I grabbed a longer Allen Driver from my tool bag and tightened the spinner nut as tight as humanly possible. This time, when I hit it with the starter she purred like a kitten. I ran her up a few times, checked the high speed needle setting to make sure she wasn’t too lean, and carried her over to the taxi-way. I taxied her over to the runway, advanced the throttle, and she was airborn! Two clicks of right aileron and 2 – 4 clicks of up and she was rocking. I immediately dove to the east pylon, rolled her over on her side, and yanked back on the elevator. Vrooom! You can hear the drag over the big fat airfoil when its going across show center. When she got to the west pylon I rolled her on her side, and yanked back on the elevator. Vroom. The 50% Expo was perfect and mid-rates yielded a plan that corners like its on rails but was kinda twitchy in the ailerons. I got about 5-1/2 minutes out of the 6oz tank the Uproar came with and still had about 10% left in the tank when I landed. Before the next flight, I dialed in a little more elevator and a little less aileron and on the next flight she was perfect!

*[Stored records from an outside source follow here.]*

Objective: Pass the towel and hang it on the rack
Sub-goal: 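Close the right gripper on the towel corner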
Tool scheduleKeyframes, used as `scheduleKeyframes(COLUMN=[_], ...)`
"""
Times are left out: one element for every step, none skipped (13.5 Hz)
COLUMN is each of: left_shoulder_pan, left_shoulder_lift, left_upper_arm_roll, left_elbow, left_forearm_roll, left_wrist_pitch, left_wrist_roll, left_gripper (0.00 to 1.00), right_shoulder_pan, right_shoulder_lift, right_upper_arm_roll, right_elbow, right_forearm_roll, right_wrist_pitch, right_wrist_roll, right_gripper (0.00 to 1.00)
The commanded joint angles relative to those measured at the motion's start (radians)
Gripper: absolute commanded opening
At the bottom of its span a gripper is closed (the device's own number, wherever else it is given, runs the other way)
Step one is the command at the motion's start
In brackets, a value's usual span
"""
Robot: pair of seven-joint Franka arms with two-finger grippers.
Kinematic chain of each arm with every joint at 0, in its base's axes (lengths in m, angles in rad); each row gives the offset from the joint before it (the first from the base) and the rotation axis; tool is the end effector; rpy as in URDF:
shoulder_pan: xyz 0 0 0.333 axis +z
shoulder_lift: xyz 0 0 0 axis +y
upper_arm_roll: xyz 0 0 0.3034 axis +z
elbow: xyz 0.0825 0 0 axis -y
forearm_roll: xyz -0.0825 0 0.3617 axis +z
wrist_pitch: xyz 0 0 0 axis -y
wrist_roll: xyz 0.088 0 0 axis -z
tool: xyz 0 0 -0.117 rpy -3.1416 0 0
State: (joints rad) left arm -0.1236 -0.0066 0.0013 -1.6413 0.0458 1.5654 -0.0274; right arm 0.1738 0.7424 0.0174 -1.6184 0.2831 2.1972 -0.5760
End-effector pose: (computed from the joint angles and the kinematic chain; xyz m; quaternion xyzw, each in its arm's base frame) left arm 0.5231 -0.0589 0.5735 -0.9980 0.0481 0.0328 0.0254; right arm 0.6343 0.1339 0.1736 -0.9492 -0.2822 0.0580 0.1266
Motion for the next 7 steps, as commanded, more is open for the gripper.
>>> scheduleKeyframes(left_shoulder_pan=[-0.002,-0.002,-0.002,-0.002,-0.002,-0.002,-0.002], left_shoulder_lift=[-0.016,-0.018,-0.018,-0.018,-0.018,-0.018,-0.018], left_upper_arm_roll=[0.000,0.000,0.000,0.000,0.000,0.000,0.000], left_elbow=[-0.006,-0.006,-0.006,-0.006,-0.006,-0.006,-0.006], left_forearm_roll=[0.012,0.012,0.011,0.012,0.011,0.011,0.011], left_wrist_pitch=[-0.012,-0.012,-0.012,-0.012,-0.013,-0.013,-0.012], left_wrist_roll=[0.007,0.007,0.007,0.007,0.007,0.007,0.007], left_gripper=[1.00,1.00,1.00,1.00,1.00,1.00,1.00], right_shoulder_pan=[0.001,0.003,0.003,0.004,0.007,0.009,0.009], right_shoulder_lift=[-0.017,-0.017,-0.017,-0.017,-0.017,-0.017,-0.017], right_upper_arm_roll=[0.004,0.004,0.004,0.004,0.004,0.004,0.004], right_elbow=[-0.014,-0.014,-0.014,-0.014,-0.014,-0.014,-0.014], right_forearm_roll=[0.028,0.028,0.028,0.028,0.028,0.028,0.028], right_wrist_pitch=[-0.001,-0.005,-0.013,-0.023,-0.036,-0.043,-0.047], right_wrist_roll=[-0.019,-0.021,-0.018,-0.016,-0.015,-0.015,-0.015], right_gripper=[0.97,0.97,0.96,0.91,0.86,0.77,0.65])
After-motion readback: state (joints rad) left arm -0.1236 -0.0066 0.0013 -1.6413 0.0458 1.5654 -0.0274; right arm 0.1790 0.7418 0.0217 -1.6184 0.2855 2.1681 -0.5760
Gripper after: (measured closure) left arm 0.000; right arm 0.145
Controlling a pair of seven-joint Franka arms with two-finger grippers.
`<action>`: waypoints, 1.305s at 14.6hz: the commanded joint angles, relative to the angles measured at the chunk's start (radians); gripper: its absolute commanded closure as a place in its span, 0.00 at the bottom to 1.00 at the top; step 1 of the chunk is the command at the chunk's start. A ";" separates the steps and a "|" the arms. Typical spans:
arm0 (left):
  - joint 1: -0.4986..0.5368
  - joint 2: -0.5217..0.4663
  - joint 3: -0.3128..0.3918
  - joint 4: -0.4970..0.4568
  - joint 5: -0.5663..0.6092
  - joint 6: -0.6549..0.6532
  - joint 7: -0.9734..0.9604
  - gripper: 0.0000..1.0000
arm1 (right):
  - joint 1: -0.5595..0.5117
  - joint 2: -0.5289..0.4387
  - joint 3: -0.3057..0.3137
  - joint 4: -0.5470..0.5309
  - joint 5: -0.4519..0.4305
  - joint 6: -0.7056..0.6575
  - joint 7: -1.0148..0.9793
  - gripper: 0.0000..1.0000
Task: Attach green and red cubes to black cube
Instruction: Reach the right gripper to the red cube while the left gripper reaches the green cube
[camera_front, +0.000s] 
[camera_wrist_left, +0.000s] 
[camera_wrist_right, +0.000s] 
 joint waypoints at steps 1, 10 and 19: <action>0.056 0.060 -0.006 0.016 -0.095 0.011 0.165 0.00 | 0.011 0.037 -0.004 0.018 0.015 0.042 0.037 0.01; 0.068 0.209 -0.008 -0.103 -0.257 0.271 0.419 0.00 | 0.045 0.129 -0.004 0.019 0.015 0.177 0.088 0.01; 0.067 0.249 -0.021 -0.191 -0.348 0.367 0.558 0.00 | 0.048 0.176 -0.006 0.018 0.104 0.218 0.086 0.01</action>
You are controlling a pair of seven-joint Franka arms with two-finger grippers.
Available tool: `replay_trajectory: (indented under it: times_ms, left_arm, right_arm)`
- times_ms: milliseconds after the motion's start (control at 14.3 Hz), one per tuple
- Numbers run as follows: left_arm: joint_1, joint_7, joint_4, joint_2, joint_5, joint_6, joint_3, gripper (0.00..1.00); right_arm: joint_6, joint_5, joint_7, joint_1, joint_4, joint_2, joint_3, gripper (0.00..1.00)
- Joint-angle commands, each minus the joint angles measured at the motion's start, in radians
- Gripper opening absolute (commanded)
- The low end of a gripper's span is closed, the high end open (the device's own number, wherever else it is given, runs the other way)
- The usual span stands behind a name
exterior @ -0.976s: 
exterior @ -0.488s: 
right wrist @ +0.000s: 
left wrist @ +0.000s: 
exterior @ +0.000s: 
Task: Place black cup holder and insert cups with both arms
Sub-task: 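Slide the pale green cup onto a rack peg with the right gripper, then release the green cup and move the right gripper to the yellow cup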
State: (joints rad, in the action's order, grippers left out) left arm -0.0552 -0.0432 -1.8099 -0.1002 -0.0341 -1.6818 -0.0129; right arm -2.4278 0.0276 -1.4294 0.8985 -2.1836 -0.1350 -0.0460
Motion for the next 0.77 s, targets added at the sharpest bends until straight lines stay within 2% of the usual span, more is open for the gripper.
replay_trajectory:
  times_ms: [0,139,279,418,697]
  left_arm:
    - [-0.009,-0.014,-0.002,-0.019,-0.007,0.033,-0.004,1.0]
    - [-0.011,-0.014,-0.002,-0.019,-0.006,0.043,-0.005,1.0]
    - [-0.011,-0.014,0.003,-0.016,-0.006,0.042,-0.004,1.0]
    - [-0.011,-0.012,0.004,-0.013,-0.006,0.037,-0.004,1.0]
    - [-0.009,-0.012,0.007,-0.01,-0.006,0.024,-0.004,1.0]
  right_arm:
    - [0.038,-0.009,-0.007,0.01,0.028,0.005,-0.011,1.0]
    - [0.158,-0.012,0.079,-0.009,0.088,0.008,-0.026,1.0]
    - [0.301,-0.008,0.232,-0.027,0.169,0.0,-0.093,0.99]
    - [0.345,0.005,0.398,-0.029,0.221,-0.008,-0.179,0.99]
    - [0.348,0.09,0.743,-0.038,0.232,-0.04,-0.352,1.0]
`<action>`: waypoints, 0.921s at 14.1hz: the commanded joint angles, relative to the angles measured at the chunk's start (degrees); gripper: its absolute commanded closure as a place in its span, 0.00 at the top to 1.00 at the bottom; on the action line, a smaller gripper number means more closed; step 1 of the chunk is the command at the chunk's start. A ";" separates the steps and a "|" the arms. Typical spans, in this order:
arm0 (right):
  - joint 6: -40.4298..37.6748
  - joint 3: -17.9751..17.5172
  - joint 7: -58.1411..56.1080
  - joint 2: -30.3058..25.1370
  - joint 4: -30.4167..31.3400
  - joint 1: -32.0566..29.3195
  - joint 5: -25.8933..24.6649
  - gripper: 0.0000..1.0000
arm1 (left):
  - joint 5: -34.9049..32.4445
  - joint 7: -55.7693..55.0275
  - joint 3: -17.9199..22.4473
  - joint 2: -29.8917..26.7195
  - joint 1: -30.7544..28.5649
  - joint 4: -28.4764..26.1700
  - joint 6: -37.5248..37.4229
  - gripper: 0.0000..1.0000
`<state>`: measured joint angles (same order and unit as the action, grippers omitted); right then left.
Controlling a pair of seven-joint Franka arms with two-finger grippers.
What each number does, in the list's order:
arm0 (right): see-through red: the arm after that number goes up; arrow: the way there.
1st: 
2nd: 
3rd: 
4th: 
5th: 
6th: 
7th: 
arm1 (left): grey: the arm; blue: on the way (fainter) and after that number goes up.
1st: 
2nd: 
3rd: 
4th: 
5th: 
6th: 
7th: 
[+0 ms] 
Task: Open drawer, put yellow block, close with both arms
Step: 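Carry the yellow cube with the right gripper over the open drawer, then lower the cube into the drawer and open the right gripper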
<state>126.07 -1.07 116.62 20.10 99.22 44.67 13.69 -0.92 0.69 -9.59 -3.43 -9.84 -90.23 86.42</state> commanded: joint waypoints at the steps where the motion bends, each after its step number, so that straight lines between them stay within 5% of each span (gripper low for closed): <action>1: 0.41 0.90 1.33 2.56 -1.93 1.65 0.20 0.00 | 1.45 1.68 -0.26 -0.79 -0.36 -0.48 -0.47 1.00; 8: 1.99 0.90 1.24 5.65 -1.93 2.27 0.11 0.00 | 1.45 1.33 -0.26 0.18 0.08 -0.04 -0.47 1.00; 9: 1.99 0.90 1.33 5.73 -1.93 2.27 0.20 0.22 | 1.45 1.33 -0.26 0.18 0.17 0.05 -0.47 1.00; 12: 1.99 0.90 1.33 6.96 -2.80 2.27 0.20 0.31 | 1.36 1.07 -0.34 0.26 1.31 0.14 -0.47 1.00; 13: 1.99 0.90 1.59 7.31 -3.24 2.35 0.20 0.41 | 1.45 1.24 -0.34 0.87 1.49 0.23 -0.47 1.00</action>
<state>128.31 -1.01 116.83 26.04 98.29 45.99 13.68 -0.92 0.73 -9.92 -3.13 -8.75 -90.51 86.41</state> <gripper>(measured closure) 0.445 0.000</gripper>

Its been at least 20 years since I had a .40 size glow plane. I didn’t realize how much I missed it until I built and maidened this. For some reason, I always remembered glow engines to be a finicky pain in the ass. This was far from that. I’m sure I’m just a little more patient with the few grey hairs I’ve obtained and I’ve learned a little more about tuning carbs / needles from my gas engines, not to mention the modern engines are probably just better with the latest lean and high quality manufacturing techniques. Either way, I’ve already begun getting my old Saito 80 cleaned up and am planning on getting a few of my other glow engines back in the air. I think its time the SuperTigre GS51’s come out of retirement. I had originally planned on converting them all to electric but to be honest, putting a little glow fuel in the tank, putting the ignitor on the glow plug, and hitting it with the starter is easier than messing with batteries, charging stuff, etc. I have a new love for the glow engines that I learned to fly with and am looking forward to getting some of the older legacy birds back in the air after a little engine and fuel system maintenance. Stay tuned for the Ultimate Bipe, the Gee Bee Model 12Y, the Super Sportster, the GS40 Four Star, and a few other birds to make their return!
If you have been avoiding glow engines or have been away from them for a while, I highly suggest you give it another try. As for the Uproar, she’s no beauty queen but she sure flies nicely. We’ll see how she fairs at the races this weekend!